(Task directions)
Draw out every line with the word "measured" from the listing below.

[Start of section]

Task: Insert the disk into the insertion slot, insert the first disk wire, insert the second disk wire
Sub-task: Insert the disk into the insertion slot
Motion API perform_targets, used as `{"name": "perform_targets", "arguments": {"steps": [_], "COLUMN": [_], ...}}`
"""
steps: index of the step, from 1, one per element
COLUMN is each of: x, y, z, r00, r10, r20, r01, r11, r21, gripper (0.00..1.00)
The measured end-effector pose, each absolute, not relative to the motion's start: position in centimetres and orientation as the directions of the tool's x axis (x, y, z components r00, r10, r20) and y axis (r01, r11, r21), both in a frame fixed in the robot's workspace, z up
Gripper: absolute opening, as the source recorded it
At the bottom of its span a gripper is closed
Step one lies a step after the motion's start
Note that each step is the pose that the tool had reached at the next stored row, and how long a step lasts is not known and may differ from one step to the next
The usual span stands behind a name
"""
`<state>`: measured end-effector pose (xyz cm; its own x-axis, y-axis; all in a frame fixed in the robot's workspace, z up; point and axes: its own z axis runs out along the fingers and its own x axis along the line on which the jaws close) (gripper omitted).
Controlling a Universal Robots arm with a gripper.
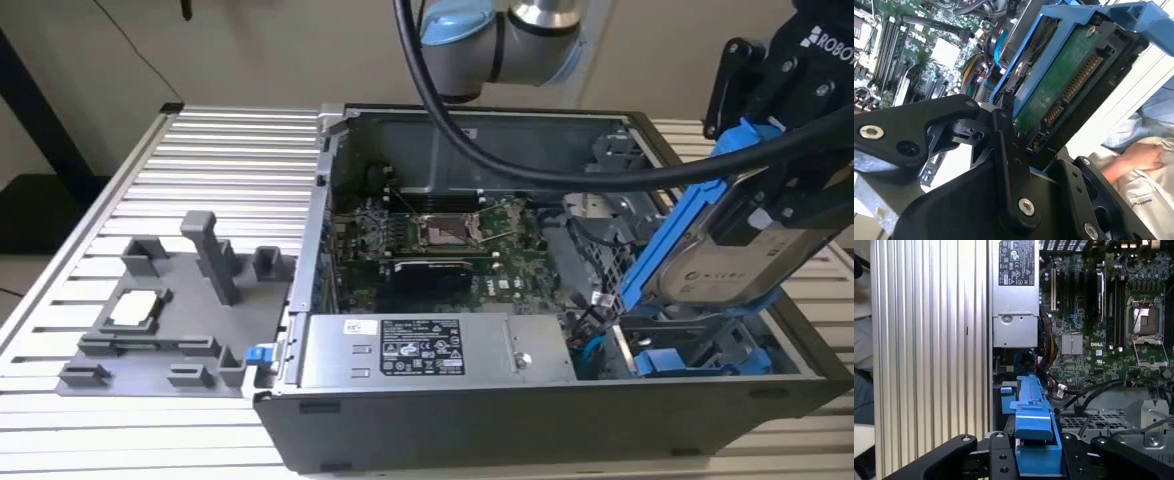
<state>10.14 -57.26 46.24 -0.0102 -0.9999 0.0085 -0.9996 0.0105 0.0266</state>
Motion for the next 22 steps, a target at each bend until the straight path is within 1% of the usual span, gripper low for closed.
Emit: {"name": "perform_targets", "arguments": {"steps": [22], "x": [10.7], "y": [-57.9], "z": [44.3], "r00": [-0.008], "r10": [-1.000], "r20": [0.008], "r01": [-1.000], "r11": [0.008], "r21": [0.017], "gripper": [0.33]}}
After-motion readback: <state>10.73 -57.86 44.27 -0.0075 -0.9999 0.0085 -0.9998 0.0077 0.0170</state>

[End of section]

(Answer to this problem)
The measured end-effector pose, each absolute, not relative to the motion's start: position in centimetres and orientation as the directions of the tool's x axis (x, y, z components r00, r10, r20) and y axis (r01, r11, r21), both in a frame fixed in the robot's workspace, z up
`<state>`: measured end-effector pose (xyz cm; its own x-axis, y-axis; all in a frame fixed in the robot's workspace, z up; point and axes: its own z axis runs out along the fingers and its own x axis along the line on which the jaws close) (gripper omitted).

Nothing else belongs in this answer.